# AIM OF THE TASK:
Starting with the first line of the data that follows, transcribe every line verbatim until the line containing "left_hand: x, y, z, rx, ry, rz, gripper" has been transcribed.

# DATA BLOCK:
--------------------------------------------------

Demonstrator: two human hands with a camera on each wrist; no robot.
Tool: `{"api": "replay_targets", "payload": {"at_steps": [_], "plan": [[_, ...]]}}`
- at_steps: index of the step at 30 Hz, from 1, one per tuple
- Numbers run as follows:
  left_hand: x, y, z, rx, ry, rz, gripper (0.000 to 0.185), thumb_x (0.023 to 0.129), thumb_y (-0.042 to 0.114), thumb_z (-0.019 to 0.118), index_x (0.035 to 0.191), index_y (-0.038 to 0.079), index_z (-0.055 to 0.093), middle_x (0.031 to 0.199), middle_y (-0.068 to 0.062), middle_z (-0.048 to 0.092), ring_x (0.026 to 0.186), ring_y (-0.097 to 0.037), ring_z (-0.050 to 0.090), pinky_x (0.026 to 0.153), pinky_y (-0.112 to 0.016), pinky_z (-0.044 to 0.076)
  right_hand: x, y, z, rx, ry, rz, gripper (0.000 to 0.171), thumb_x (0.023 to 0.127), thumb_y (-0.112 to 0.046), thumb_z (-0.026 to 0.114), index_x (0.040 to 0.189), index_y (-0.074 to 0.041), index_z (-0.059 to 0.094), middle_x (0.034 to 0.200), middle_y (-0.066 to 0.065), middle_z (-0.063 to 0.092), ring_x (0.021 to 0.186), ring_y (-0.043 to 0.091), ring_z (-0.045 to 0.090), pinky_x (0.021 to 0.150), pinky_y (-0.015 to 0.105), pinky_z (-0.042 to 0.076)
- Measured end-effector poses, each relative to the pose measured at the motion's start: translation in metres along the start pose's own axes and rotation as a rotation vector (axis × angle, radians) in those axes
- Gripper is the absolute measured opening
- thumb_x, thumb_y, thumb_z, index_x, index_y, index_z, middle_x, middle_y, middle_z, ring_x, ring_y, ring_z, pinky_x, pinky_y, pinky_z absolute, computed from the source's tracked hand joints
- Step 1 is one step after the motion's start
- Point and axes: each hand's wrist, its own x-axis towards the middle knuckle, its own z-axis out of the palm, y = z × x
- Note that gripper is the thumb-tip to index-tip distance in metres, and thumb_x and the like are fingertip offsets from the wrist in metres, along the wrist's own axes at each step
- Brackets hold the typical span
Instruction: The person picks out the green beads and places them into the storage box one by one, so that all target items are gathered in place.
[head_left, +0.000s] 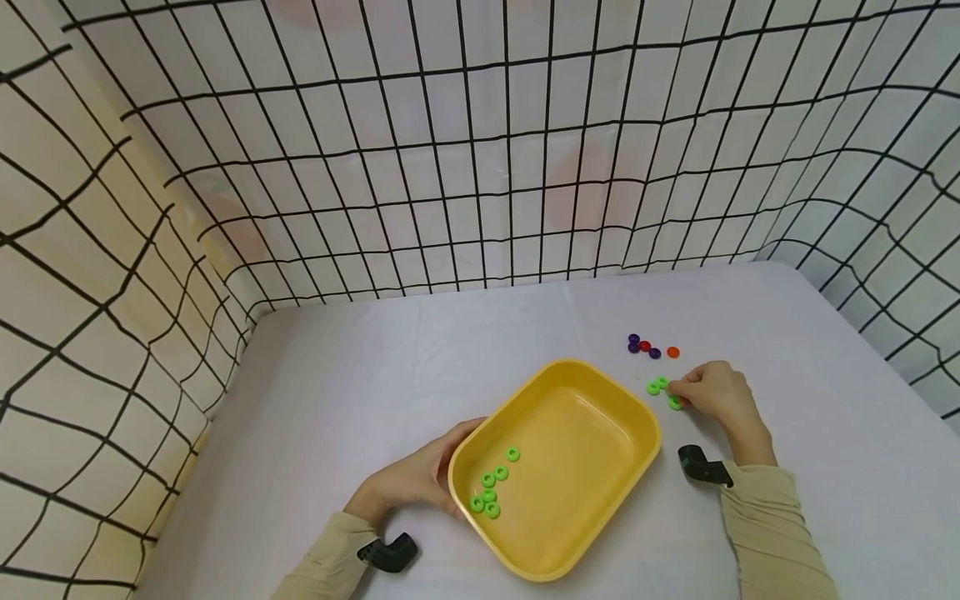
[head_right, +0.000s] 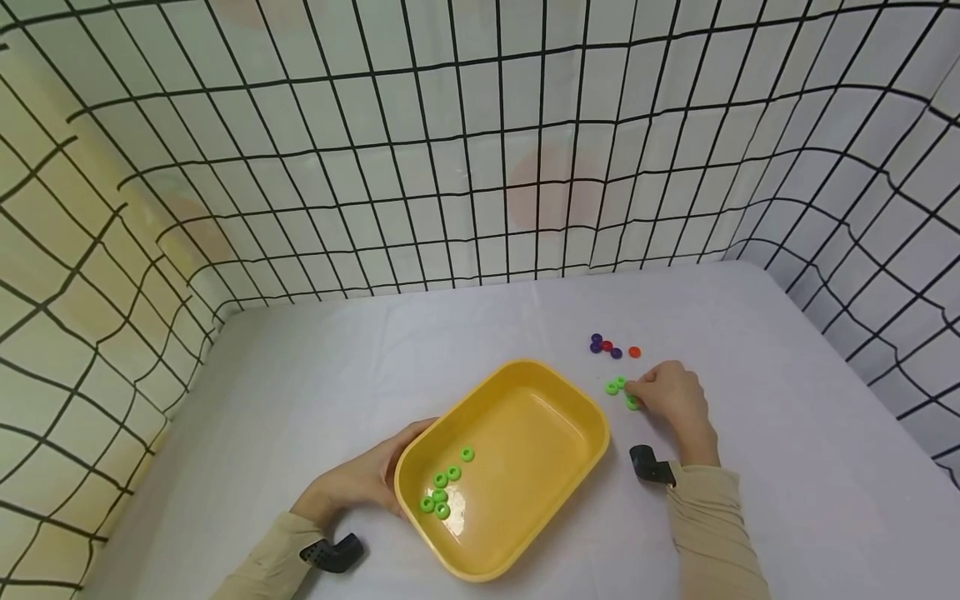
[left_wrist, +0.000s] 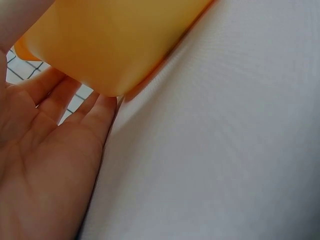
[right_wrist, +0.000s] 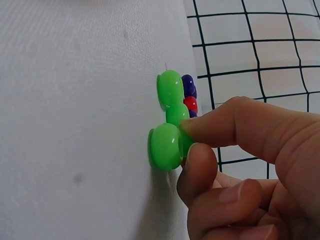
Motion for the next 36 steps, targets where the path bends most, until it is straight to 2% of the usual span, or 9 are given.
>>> {"api": "replay_targets", "payload": {"at_steps": [5,11,17,23,28,33,36], "plan": [[0.0,-0.009,-0.004,0.007,0.001,-0.012,0.104,0.065,0.024,0.084,0.146,0.016,0.018,0.149,-0.01,0.024,0.131,-0.033,0.026,0.109,-0.031,0.019,-0.001,0.0,0.0,0.01,0.0,0.011,0.029,0.082,-0.029,0.061,0.076,0.0,0.065,0.064,0.004,0.058,0.077,0.027,0.048,0.066,0.036,0.037],[-0.001,0.003,0.001,-0.002,-0.006,-0.003,0.104,0.066,0.024,0.083,0.146,0.013,0.017,0.148,-0.013,0.024,0.131,-0.034,0.026,0.109,-0.03,0.02,0.0,-0.001,0.0,0.014,0.003,0.019,0.029,0.082,-0.028,0.059,0.076,0.0,0.065,0.061,0.003,0.057,0.074,0.025,0.048,0.06,0.032,0.035],[-0.001,0.011,0.003,0.004,-0.004,0.0,0.104,0.066,0.025,0.083,0.146,0.011,0.017,0.148,-0.015,0.024,0.131,-0.036,0.025,0.109,-0.027,0.02,0.002,0.0,0.003,0.02,0.005,0.049,0.031,0.082,-0.03,0.057,0.069,-0.003,0.064,0.057,0.002,0.052,0.066,0.021,0.047,0.056,0.028,0.034],[-0.001,0.013,0.004,0.001,-0.009,-0.005,0.105,0.067,0.027,0.083,0.146,0.009,0.017,0.148,-0.016,0.024,0.13,-0.037,0.026,0.109,-0.031,0.019,0.0,0.001,0.004,0.04,0.0,0.089,0.034,0.083,-0.032,0.056,0.068,-0.003,0.063,0.058,0.003,0.051,0.067,0.021,0.047,0.059,0.031,0.035],[-0.001,0.014,0.005,-0.002,-0.019,0.007,0.105,0.067,0.027,0.082,0.146,0.009,0.016,0.148,-0.017,0.023,0.131,-0.037,0.025,0.11,-0.032,0.02,-0.001,0.001,0.002,0.054,0.02,0.081,0.035,0.084,-0.033,0.055,0.073,-0.001,0.065,0.058,0.003,0.054,0.068,0.022,0.048,0.061,0.033,0.034],[0.0,0.01,0.003,-0.003,-0.018,0.008,0.105,0.067,0.026,0.083,0.146,0.009,0.016,0.148,-0.017,0.022,0.131,-0.037,0.025,0.11,-0.033,0.02,-0.004,-0.002,-0.002,0.065,0.036,0.064,0.037,0.084,-0.033,0.055,0.077,0.001,0.066,0.059,0.003,0.055,0.066,0.021,0.047,0.059,0.032,0.033],[0.0,0.001,0.0,0.003,-0.012,0.001,0.106,0.066,0.026,0.083,0.146,0.012,0.016,0.149,-0.014,0.023,0.131,-0.034,0.026,0.11,-0.033,0.02,-0.004,-0.004,-0.002,0.061,0.044,0.059,0.036,0.084,-0.033,0.054,0.077,0.001,0.066,0.06,0.004,0.055,0.065,0.02,0.046,0.057,0.031,0.033]]}}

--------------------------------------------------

# OUTPUT:
Demonstrator: two human hands with a camera on each wrist; no robot.
Tool: `{"api": "replay_targets", "payload": {"at_steps": [_], "plan": [[_, ...]]}}`
- at_steps: index of the step at 30 Hz, from 1, one per tuple
- Numbers run as follows:
  left_hand: x, y, z, rx, ry, rz, gripper (0.000 to 0.185), thumb_x (0.023 to 0.129), thumb_y (-0.042 to 0.114), thumb_z (-0.019 to 0.118), index_x (0.035 to 0.191), index_y (-0.038 to 0.079), index_z (-0.055 to 0.093), middle_x (0.031 to 0.199), middle_y (-0.068 to 0.062), middle_z (-0.048 to 0.092), ring_x (0.026 to 0.186), ring_y (-0.097 to 0.037), ring_z (-0.050 to 0.090), pinky_x (0.026 to 0.153), pinky_y (-0.112 to 0.016), pinky_z (-0.044 to 0.076)

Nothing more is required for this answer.